To understand moods and emotions is to accept that they both play a significant role in the way we take action as a human race. They are inextricably linked to our linguistic maps and can keep us where we are if we do not pay attention to their grip.
Emotions are produced whenever we experience a change in the flow of life. They are associated with what we have called breakdowns  i.e., interruptions in the transparency of life. Whatever we do, we always do it within a given space of’ possibilities. If something happens that leads us to a different assessment of what it is we can expect in the future, we would call this a breakdown. A breakdown always implies a change in our space of possibilities.

Essentially I am saying that emotions are reactions to external events and as such determine the set of possibilities open to us from this emotional space. Loss evokes sadness and good news evokes joy etc…We do not have to linger in emotions they visit us.

Moods on the other hand are with us so to speak we live from a mood space. In an earlier blog I described the four big mood terrains, Resentment, Resignation, Acceptance and Ambition. Once in a particular mood, we become what that mood allows us to be. In this sense, we cannot only say that we have moods, it is also true that our moods have us.  We are possessed by our moods.

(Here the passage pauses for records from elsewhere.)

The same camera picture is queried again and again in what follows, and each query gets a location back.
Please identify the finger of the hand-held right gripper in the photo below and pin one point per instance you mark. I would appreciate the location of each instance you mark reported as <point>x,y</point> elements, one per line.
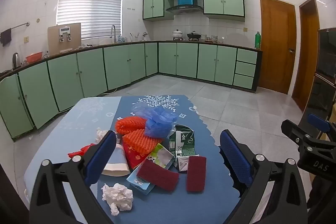
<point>319,121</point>
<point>292,130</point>

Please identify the black range hood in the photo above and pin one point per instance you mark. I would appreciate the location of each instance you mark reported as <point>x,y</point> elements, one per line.
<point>185,8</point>

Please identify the plain wooden door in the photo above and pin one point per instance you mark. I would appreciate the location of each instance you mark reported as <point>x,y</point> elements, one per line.
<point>305,56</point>

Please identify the black wok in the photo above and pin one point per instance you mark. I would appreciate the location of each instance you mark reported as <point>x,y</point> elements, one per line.
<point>194,35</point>

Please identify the dark hanging towel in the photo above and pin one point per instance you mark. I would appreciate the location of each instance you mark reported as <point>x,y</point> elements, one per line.
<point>5,37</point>

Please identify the red printed bag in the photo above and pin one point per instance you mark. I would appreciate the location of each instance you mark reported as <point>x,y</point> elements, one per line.
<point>134,159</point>

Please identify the red plastic scrap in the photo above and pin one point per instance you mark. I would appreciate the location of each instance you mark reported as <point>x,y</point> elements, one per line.
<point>78,151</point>

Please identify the metal faucet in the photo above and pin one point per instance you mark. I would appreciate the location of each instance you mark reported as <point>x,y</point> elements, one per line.
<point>113,32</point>

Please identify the steel electric kettle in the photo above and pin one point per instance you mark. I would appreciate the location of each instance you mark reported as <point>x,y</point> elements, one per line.
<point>15,60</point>

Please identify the small crumpled white tissue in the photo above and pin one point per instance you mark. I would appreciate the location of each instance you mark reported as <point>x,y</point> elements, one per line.
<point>99,134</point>

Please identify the blue plastic bag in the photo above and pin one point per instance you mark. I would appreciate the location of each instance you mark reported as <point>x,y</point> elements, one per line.
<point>158,121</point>

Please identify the orange foam fruit net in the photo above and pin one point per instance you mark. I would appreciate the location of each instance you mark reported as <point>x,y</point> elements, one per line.
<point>141,141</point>
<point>130,125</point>

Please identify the red basin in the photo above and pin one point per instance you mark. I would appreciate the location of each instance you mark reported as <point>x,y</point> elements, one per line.
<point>33,56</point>

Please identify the white window blinds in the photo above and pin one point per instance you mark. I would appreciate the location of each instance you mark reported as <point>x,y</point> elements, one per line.
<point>89,6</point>

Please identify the white and blue paper cup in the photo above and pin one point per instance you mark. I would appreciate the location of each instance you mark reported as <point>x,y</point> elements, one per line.
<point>118,161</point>

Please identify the small metal kettle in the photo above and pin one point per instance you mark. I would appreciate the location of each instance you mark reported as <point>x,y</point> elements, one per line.
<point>145,35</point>

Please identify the black cabinet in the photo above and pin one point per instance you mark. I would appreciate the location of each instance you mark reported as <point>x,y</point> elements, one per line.
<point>325,69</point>

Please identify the green base cabinets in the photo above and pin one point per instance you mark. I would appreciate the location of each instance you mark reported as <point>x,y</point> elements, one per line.
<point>92,69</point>

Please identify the dark red scouring pad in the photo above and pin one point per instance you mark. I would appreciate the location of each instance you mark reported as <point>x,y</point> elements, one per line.
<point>196,174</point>
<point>157,174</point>

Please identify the metal towel bar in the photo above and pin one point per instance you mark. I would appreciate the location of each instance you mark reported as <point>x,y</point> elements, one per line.
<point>19,26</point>

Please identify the white device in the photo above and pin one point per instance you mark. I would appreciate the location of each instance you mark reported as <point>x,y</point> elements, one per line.
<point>65,34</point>

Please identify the wall outlet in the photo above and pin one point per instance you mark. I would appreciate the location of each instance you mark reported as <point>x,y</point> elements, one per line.
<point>26,39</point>

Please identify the wooden board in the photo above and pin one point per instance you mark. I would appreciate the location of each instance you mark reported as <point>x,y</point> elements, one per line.
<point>76,40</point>

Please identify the glass jar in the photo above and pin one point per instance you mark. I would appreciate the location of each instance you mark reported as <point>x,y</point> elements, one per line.
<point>214,38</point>

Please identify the crushed green milk carton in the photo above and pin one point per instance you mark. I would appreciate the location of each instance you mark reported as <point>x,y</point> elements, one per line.
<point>183,142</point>

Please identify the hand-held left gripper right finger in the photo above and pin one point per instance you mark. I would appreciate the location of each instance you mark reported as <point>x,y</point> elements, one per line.
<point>235,158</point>

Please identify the small white wrapper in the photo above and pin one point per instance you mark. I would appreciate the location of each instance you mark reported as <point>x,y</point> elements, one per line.
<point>182,162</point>

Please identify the green bottle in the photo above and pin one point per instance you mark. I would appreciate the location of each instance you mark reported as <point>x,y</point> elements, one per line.
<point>257,40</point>

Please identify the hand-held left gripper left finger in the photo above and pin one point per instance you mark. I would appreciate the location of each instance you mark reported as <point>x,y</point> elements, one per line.
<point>101,158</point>

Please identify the large crumpled white tissue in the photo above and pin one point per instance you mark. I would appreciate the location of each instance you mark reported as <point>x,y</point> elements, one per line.
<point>118,196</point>

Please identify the white cooking pot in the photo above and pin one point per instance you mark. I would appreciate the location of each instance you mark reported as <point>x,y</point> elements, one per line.
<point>177,33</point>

The good news is that we can alter the mood space we act from and design a more productive operating space. We have said that moods create a certain range of possibilities that alone we see are possible. The opportunity then is to explore the possibilities and have conversations to alter these. In many ways this is obvious but because moods have not been transparent it often eludes us that we can intervene and redesign a new mood.

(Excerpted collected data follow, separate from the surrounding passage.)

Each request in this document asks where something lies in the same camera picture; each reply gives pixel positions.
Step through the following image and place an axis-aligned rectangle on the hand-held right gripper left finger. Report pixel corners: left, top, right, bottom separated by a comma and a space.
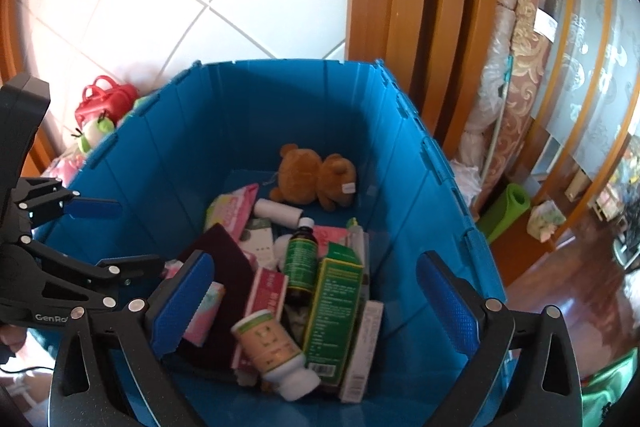
51, 250, 216, 427

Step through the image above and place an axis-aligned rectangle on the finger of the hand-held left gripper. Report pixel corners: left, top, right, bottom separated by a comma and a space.
16, 177, 123, 226
31, 243, 164, 309

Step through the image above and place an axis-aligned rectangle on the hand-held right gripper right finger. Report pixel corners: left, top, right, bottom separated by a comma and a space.
416, 250, 584, 427

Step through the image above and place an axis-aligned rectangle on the maroon cloth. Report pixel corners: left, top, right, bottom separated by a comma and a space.
174, 222, 259, 371

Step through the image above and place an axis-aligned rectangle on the red white box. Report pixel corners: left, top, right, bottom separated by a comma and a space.
244, 267, 289, 316

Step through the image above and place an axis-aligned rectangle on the white green box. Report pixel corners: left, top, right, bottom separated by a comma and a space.
239, 217, 275, 269

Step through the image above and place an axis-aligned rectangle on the long white orange box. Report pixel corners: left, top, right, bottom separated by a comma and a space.
339, 299, 385, 404

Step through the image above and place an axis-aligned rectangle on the beige bottle white cap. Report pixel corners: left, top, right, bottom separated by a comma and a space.
230, 309, 322, 403

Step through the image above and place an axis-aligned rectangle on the pink green box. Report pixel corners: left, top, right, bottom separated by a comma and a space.
204, 184, 261, 239

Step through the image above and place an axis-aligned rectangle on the clear plastic bottle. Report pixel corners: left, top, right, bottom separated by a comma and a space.
344, 216, 371, 259

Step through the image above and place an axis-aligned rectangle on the green yellow medicine box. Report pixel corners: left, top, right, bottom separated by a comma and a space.
302, 242, 365, 384

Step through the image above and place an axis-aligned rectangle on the brown bottle with green label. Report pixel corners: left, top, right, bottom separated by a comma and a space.
283, 216, 321, 309

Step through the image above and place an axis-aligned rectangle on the white roll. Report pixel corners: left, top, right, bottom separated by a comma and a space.
253, 199, 304, 228

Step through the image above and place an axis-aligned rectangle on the blue plastic crate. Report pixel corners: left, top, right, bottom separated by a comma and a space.
31, 59, 517, 427

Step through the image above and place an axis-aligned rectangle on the brown teddy bear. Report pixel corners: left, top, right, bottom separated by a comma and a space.
269, 144, 359, 212

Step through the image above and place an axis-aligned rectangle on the person's left hand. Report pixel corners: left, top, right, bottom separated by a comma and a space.
0, 325, 28, 351

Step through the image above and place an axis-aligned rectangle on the pink pig plush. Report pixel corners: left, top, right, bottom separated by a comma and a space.
49, 154, 89, 184

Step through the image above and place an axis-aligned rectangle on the green white frog plush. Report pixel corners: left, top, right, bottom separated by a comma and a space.
73, 116, 117, 156

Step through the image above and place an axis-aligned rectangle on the red small suitcase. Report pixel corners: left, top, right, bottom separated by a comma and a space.
74, 75, 140, 128

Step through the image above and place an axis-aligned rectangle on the green yoga mat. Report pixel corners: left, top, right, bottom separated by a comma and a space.
476, 183, 531, 245

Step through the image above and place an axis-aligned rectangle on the tissue pack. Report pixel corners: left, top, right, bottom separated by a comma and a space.
527, 200, 567, 241

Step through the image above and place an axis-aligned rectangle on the green bag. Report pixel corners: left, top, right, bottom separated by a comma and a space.
581, 346, 632, 427

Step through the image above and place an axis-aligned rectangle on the rolled patterned carpet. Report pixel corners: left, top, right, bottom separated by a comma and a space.
479, 0, 567, 208

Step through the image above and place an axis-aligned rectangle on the frosted glass sliding door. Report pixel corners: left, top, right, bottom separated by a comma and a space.
530, 0, 640, 190

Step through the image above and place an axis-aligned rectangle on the wooden door frame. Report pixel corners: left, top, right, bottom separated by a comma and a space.
346, 0, 532, 142

Some guidelines for design;

1. Consider the conversations you are having and not having and be responsible for the mood you are inhabiting
2. Observe and identify the mood you preoccupy- Resentment, Resignation, Acceptance and Ambition- which one?
Consider these four questions
- What is my world view
- How am I assessing people around me?
- What assessments do I have of myself
- What assessments do I have about my future?
This should give an indication of which mood you are occupying.
3. Be aware of the stories that surround your mood and the stories that perpetuate the continuance of that mood.
4. You are not responsible for the mood you are in but you are responsible for staying in it.
5. Once you have examined these assessments try to ground them or any other linguistic act you can observe, i.e. declarations, assertions etc…A nuance to any of these can shift your mood or your ability to stay in it.
6. If you know you dwell in a recurrent mood build some repertoires to support yourself. Call a friend, take some physical exercise or avoid those conversations or places where the mood is likely to prevail.
7. Don’t forget your body if you change your physical posture you can shift your mood space.
8. We are always in a mood good or bad but it is helpful to know you can design ways to shift your mood.

Like most things reviewed in this blog space it calls for practice. Enjoy!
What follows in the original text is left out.